Observability & Monitoring

The Lit Status server includes built-in observability features with comprehensive metrics export capabilities for integration with external monitoring systems.

Overview

The observability features provide:

Server-Side Metrics Export: Built-in Prometheus and JSON format metrics export
Client-Side OpenTelemetry: Distributed tracing, metrics, and structured logging for SDK users
Function Metrics: Comprehensive execution tracking and analysis
Time-Series Data: Historical metrics with configurable granularity
Filtering: Advanced filtering by network, product, and function
Performance Monitoring: Response time and throughput analysis
Error Tracking: Detailed error rates and failure analysis

Built-in Metrics Export

The Lit Status server includes a comprehensive metrics export endpoint at /metrics/export that supports both Prometheus and JSON formats.

Prometheus Format Export

# Export all metrics in Prometheus format
curl -H "X-API-Key: your-key" \
     "http://localhost:3000/metrics/export?format=prometheus"

# Export with filters
curl -H "X-API-Key: your-key" \
     "http://localhost:3000/metrics/export?format=prometheus&network=mainnet&product=lit-node"

Sample Prometheus Output:

# HELP lit_status_function_total_executions Total number of function executions
# TYPE lit_status_function_total_executions counter
lit_status_function_total_executions{function="sendTransaction",network="mainnet",product="lit-node"} 1250

# HELP lit_status_function_uptime Function uptime percentage
# TYPE lit_status_function_uptime gauge
lit_status_function_uptime{function="sendTransaction",network="mainnet",product="lit-node"} 96.0

# HELP lit_status_function_response_time Average response time in milliseconds
# TYPE lit_status_function_response_time gauge
lit_status_function_response_time{function="sendTransaction",network="mainnet",product="lit-node"} 245.5

JSON Format Export

# Export all metrics in JSON format
curl -H "X-API-Key: your-key" \
     "http://localhost:3000/metrics/export?format=json"

Sample JSON Output:

{
  "metadata": {
    "exportTime": "2024-01-15T10:30:00.000Z",
    "totalFunctions": 15,
    "filters": {
      "network": null,
      "product": null,
      "function": null
    }
  },
  "metrics": [
    {
      "function": {
        "id": "clw123456789",
        "name": "sendTransaction",
        "network": "mainnet",
        "product": "lit-node"
      },
      "metrics": {
        "totalExecutions": 1250,
        "successfulExecutions": 1200,
        "failedExecutions": 50,
        "averageResponseTime": 245.5,
        "uptime": 96.0,
        "lastExecutionTime": "2024-01-15T10:35:00.000Z"
      }
    }
  ]
}

Available Filters

Query Parameters

format - prometheus or json (default: prometheus)
network - Filter by specific network
product - Filter by specific product
function - Filter by specific function name
includeInactive - Include inactive functions (default: false)
startDate - Start date for time range (ISO string)
endDate - End date for time range (ISO string)

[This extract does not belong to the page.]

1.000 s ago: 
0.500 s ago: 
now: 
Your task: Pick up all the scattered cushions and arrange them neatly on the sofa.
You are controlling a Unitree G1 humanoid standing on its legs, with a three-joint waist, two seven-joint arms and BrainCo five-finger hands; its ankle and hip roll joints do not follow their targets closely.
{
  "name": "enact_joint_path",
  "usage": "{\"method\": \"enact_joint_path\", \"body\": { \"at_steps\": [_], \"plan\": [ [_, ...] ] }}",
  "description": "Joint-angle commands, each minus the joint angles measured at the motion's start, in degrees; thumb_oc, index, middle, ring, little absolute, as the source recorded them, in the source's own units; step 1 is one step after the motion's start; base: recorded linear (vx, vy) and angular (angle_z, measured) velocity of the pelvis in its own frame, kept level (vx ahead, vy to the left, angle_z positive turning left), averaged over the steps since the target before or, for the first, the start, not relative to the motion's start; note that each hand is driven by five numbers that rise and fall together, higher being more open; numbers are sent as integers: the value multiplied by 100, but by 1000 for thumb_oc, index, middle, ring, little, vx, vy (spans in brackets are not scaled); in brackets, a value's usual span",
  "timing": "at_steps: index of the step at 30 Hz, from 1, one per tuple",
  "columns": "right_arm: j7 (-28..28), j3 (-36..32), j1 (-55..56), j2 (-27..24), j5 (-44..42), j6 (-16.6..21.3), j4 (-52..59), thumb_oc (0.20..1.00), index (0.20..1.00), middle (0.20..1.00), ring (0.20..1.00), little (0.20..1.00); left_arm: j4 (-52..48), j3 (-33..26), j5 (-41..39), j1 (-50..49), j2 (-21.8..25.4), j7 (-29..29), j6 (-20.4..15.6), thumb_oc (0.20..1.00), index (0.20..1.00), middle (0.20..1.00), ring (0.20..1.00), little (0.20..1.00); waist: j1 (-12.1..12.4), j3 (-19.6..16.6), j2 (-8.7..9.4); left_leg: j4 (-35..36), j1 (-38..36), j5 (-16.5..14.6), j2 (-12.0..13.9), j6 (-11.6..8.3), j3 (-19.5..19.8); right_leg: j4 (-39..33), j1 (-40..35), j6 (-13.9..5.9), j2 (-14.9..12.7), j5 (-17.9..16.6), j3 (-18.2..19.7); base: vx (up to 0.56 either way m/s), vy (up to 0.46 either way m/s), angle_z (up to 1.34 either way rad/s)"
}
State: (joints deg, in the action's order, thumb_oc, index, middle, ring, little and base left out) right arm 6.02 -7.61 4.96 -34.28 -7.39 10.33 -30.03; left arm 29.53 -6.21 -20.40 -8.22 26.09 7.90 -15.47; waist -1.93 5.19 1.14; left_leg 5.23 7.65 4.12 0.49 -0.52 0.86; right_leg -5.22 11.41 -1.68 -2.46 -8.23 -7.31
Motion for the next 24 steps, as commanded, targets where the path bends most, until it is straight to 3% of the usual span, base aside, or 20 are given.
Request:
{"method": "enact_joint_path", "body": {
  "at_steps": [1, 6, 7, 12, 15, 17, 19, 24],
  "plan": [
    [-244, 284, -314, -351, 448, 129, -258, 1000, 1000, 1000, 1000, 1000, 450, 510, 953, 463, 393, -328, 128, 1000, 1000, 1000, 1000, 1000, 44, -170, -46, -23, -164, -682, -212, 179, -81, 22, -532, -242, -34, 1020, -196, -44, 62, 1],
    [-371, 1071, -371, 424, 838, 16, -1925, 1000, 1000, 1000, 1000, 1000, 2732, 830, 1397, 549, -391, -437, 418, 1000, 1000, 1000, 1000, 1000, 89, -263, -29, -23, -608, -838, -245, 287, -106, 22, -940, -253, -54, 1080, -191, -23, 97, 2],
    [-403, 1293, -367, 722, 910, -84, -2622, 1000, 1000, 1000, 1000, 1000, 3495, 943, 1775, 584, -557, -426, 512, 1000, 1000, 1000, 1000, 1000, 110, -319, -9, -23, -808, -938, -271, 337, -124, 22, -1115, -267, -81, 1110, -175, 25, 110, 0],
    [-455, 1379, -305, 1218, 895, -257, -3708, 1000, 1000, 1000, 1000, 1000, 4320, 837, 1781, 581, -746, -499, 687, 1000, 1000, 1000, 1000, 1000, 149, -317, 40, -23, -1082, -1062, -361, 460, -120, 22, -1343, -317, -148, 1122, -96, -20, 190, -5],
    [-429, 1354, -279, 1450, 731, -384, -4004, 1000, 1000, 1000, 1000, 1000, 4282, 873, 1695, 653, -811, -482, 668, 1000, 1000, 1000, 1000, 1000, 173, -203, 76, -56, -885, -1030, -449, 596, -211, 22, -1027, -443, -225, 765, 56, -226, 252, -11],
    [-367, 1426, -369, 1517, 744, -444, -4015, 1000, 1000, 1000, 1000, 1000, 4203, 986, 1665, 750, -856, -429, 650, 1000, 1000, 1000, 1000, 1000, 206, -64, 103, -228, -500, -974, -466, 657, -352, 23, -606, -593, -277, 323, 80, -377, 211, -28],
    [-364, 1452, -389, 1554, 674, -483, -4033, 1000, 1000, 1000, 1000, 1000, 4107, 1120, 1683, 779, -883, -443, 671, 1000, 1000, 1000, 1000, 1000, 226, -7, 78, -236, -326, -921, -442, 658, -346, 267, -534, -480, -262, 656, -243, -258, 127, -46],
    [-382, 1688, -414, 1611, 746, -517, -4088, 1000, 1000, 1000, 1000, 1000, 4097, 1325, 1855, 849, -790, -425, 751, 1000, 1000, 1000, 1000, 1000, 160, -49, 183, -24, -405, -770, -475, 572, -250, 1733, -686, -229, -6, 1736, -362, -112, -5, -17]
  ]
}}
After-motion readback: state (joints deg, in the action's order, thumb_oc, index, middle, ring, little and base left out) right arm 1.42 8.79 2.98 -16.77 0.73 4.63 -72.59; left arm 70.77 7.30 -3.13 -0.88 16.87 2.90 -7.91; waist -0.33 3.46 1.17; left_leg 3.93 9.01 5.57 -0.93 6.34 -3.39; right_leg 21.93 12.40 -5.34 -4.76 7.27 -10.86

Get Available Filter Values

curl -H "X-API-Key: your-key" \
     "http://localhost:3000/metrics/filters"

Response:

{
  "networks": ["mainnet", "testnet", "goerli"],
  "products": ["lit-node", "vincent-registry", "my-app"],
  "functions": ["sendTransaction", "checkBalance", "authenticate"],
  "totalFunctions": 15,
  "activeFunctions": 12,
  "inactiveFunctions": 3
}

Integration with External Systems

Prometheus Integration

Configure Prometheus to scrape metrics:

# prometheus.yml
scrape_configs:
  - job_name: 'lit-status'
    static_configs:
      - targets: ['localhost:3000']
    metrics_path: '/metrics/export'
    params:
      format: ['prometheus']
    bearer_token: 'your-api-key'
    scrape_interval: 30s

Grafana Dashboard Setup

1. Add Prometheus Data Source

Go to Configuration → Data Sources
Add Prometheus data source
Set URL: http://localhost:9090
Click Save & Test

2. Create Dashboard Panels

Function Uptime Panel

lit_status_function_uptime{function="$function",network="$network"}

Execution Rate Panel

rate(lit_status_function_total_executions{function="$function"}[5m])

Response Time Panel

lit_status_function_response_time{function="$function",network="$network"}

Error Rate Panel

rate(lit_status_function_failed_executions{function="$function"}[5m]) / 
rate(lit_status_function_total_executions{function="$function"}[5m])

Time-Series Metrics

For detailed time-series analysis, use the dedicated endpoint:

# Get hourly time-series data
curl -H "X-API-Key: your-key" \
     "http://localhost:3000/functions/{functionId}/metrics/timeseries?granularity=hour"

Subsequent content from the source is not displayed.